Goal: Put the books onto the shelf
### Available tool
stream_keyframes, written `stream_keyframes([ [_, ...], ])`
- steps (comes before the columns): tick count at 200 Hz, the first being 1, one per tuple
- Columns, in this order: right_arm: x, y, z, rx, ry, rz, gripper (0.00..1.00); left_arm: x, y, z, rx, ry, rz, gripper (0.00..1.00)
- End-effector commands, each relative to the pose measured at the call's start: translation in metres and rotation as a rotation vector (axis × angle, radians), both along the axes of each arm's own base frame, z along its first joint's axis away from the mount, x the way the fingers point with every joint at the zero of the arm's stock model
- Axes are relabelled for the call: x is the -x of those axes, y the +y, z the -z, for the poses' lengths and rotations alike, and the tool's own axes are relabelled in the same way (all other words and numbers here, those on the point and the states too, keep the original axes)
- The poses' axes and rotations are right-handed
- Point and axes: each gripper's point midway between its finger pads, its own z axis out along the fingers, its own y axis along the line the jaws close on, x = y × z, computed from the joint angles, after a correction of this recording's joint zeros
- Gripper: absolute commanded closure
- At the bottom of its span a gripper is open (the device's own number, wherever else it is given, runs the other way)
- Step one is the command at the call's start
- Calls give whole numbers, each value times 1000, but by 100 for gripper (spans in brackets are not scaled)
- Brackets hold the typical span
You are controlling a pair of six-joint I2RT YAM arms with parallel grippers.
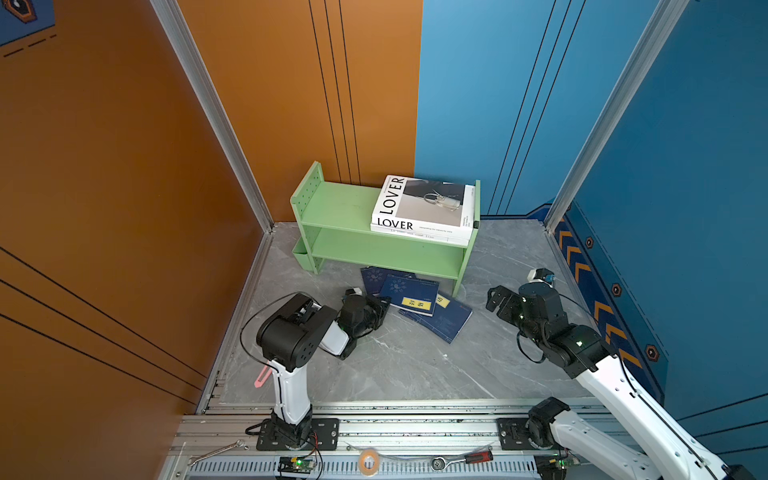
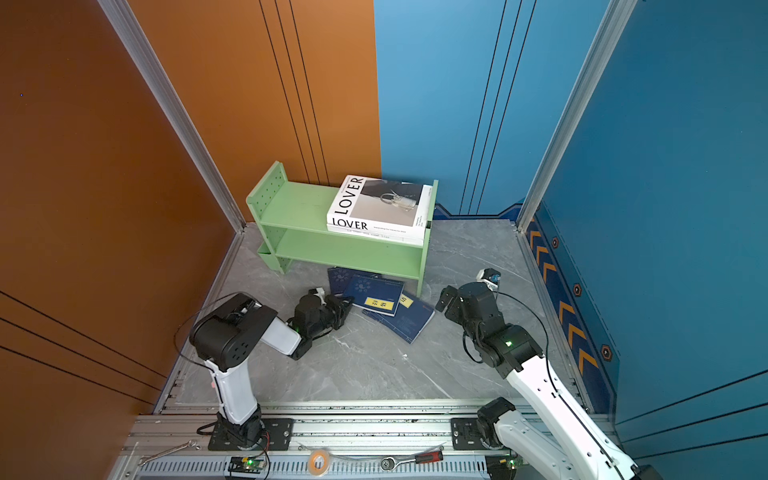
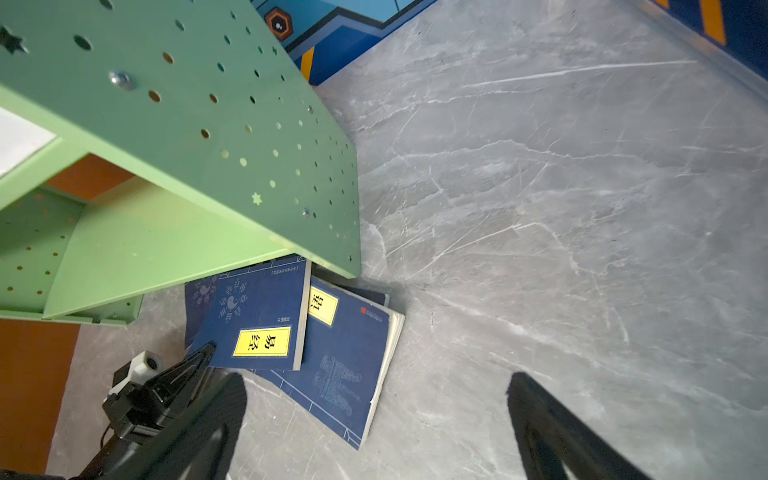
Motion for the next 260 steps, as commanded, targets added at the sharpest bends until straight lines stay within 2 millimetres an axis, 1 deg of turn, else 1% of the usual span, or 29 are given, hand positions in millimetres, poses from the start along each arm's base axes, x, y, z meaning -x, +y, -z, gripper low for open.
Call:
stream_keyframes([
  [1,-7,26,-15,-52,-37,-105,0,13,-5,-25,14,-55,80,100],
  [22,-9,46,-14,-57,-25,-193,0,27,-9,-40,12,-65,152,100],
  [41,-11,58,-11,-40,-4,-252,0,43,-10,-47,-25,-54,215,100],
  [56,-11,65,-7,-29,16,-283,0,56,-5,-51,-101,-39,252,100],
  [65,-12,70,-5,-31,24,-305,0,65,0,-58,-161,-24,277,100],
  [68,-12,71,-4,-32,26,-312,0,67,2,-62,-186,-33,289,100],
  [75,-12,75,-3,-38,29,-333,0,76,7,-65,-262,-14,318,100],
  [81,-12,80,-2,-43,29,-358,0,84,13,-72,-323,-18,338,100],
  [88,-12,85,-2,-53,29,-389,0,89,19,-87,-381,-35,357,100],
  [98,-12,94,-3,-69,24,-436,0,96,27,-107,-430,-65,380,100],
  [103,-12,98,-4,-80,19,-459,0,102,31,-112,-438,-52,400,100],
  [113,-11,108,-8,-104,7,-515,0,109,34,-127,-413,-61,434,100],
  [135,-9,133,-19,-197,-43,-638,0,122,22,-159,-309,-121,535,100],
  [149,-7,147,-24,-248,-57,-704,0,132,19,-168,-297,-128,582,100],
  [168,-5,157,-28,-260,-53,-766,0,138,20,-181,-302,-136,603,100],
  [179,-4,161,-30,-266,-50,-793,0,142,17,-195,-281,-169,623,100],
  [199,-1,173,-27,-310,12,-865,2,145,12,-216,-240,-210,652,100],
  [219,4,184,-24,-351,85,-926,3,144,10,-234,-231,-251,659,100],
  [228,5,189,-22,-368,104,-946,5,145,8,-239,-227,-265,670,100],
  [240,7,192,-17,-377,126,-950,9,149,6,-245,-212,-287,693,100],
  [260,13,202,-23,-408,95,-971,11,155,3,-256,-189,-357,733,100],
])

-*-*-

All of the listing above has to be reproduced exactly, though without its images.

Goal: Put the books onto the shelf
### Available tool
stream_keyframes, written `stream_keyframes([ [_, ...], ])`
- steps (comes before the columns): tick count at 200 Hz, the first being 1, one per tuple
- Columns, in this order: right_arm: x, y, z, rx, ry, rz, gripper (0.00..1.00); left_arm: x, y, z, rx, ry, rz, gripper (0.00..1.00)
- End-effector commands, each relative to the pose measured at the call's start: translation in metres and rotation as a rotation vector (axis × angle, radians), both along the axes of each arm's own base frame, z along its first joint's axis away from the mount, x the way the fingers point with every joint at the zero of the arm's stock model
- Axes are relabelled for the call: x is the -x of those axes, y the +y, z the -z, for the poses' lengths and rotations alike, and the tool's own axes are relabelled in the same way (all other words and numbers here, those on the point and the states too, keep the original axes)
- The poses' axes and rotations are right-handed
- Point and axes: each gripper's point midway between its finger pads, its own z axis out along the fingers, its own y axis along the line the jaws close on, x = y × z, computed from the joint angles, after a correction of this recording's joint zeros
- Gripper: absolute commanded closure
- At the bottom of its span a gripper is open (the device's own number, wherever else it is given, runs the other way)
- Step one is the command at the call's start
- Calls give whole numbers, each value times 1000, but by 100 for gripper (spans in brackets are not scaled)
- Brackets hold the typical span
You are controlling a pair of six-joint I2RT YAM arms with parallel grippers.
Motion for the next 260 steps, as commanded, targets added at the sharpest bends until straight lines stay within 2 millimetres an axis, 1 deg of turn, else 1% of the usual span, or 29 are given, hand positions in millimetres, poses from the start along each arm's base axes, x, y, z meaning -x, +y, -z, gripper low for open.
Call:
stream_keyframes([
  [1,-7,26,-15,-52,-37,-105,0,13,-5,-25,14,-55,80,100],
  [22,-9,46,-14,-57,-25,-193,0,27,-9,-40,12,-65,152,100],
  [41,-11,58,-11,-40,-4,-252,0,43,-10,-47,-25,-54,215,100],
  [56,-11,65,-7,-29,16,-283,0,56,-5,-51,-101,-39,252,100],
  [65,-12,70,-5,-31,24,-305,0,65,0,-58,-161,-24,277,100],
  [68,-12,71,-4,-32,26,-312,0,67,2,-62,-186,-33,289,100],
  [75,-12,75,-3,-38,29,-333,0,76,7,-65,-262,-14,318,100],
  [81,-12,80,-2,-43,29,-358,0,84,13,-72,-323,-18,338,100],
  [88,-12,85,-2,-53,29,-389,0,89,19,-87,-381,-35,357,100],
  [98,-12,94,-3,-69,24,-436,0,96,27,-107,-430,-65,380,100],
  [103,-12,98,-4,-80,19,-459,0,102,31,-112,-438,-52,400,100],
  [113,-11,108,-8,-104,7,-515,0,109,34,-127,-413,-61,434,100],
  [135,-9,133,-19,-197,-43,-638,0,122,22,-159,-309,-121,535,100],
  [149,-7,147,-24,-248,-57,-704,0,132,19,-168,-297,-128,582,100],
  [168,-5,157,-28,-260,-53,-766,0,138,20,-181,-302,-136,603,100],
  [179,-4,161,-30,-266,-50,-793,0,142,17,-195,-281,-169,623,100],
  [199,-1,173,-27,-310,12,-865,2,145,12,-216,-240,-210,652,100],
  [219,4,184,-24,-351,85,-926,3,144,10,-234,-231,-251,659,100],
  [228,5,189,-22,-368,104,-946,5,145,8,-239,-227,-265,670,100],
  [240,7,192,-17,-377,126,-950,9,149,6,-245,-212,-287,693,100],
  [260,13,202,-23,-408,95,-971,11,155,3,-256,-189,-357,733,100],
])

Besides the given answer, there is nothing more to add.